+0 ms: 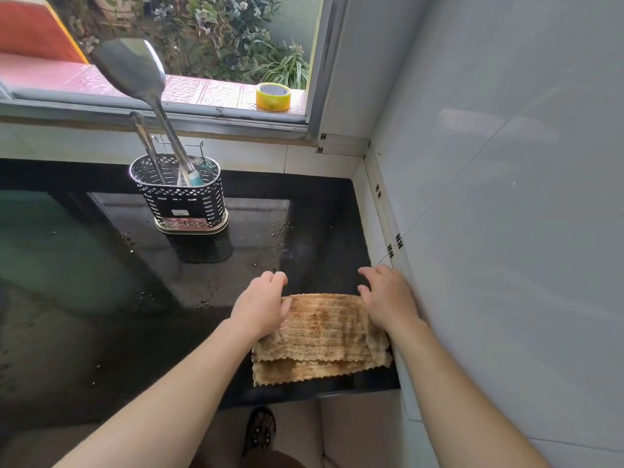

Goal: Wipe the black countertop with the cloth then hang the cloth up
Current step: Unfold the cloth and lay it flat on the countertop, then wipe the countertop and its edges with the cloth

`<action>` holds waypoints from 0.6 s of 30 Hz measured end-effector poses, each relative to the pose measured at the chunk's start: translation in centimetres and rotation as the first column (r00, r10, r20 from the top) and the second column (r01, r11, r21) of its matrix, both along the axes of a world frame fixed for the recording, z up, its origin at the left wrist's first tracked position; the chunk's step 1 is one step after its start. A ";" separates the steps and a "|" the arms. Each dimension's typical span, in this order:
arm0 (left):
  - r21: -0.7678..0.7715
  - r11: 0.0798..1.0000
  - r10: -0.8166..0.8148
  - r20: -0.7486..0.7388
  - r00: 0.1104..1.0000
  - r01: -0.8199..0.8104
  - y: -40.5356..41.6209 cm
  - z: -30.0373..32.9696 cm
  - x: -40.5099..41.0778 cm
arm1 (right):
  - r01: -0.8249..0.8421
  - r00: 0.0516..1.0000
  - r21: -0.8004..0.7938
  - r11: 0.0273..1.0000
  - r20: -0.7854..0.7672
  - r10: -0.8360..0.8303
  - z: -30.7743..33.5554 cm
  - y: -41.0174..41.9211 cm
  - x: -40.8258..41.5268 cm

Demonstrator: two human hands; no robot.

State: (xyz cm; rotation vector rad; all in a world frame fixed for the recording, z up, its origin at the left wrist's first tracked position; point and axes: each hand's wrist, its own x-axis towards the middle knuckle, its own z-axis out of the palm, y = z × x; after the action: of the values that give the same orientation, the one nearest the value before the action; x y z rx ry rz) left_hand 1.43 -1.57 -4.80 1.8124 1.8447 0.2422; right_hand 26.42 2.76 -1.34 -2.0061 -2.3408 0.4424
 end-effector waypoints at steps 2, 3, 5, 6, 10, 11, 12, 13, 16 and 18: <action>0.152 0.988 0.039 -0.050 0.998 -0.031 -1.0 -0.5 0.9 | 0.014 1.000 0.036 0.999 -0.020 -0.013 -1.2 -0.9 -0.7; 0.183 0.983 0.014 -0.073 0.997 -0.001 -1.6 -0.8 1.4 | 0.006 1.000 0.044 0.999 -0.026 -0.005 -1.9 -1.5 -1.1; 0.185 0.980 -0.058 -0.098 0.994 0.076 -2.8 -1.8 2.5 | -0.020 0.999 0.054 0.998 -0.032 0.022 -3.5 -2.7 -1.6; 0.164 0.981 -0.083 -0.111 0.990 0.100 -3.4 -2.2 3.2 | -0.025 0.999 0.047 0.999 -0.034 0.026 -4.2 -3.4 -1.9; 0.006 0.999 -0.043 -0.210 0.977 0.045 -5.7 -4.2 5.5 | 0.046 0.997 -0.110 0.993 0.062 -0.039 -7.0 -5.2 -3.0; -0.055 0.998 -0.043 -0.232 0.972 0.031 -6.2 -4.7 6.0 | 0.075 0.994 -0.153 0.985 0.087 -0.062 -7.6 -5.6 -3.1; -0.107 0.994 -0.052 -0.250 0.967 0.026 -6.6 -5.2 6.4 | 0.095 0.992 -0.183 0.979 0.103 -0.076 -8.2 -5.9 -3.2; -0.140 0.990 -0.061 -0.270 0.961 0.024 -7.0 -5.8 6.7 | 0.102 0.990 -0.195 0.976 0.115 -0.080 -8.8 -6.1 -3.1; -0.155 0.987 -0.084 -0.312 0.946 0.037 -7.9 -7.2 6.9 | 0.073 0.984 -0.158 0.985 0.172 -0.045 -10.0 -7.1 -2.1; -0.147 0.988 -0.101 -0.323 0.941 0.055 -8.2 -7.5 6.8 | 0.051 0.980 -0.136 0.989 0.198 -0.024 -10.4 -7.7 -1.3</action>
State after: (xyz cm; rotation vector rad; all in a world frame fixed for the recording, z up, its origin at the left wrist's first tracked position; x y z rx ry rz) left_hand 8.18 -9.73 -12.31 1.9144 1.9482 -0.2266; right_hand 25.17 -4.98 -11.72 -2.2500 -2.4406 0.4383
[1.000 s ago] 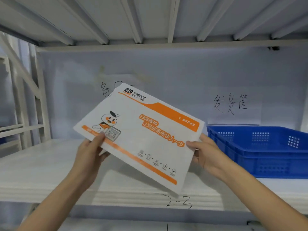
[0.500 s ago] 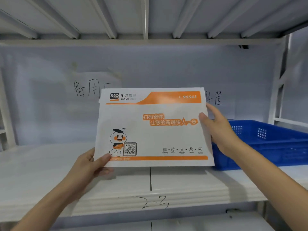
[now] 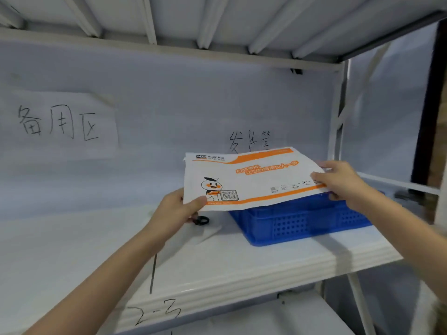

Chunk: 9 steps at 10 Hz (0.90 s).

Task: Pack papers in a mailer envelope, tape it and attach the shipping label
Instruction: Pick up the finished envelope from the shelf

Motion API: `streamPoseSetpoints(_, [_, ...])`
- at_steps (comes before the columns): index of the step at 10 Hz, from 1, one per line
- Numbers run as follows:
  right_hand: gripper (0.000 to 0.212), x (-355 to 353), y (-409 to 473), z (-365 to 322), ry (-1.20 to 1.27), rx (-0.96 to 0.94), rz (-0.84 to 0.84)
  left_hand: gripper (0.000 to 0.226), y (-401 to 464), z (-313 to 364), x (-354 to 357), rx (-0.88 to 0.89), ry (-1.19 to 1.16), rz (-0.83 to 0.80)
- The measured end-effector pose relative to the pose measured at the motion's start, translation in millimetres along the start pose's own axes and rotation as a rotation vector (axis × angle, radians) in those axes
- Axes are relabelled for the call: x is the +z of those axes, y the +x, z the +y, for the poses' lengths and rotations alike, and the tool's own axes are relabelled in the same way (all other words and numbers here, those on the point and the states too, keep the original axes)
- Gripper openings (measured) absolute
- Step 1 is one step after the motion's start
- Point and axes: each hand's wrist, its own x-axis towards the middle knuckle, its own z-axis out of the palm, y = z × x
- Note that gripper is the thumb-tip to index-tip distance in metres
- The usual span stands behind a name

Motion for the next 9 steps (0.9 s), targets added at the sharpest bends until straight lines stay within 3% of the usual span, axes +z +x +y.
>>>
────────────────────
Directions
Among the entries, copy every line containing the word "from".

Output
`<action>` holds waypoints from 0.6 s of 30 Hz measured end-effector poses, each relative to the pose measured at the chunk's start: translation in centimetres and rotation as the first column (r00, r10, r20 from the top) and the second column (r01, r11, r21) of its matrix, both along the axes of a world frame fixed for the recording, z up, its origin at the left wrist's first tracked position; the chunk's step 1 is one step after its start. A ";" separates the steps and a "|" the arms. Each dimension's typical span, in this order:
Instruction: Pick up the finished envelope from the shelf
- at_steps (comes before the columns): index of the step at 10 Hz, from 1, one per line

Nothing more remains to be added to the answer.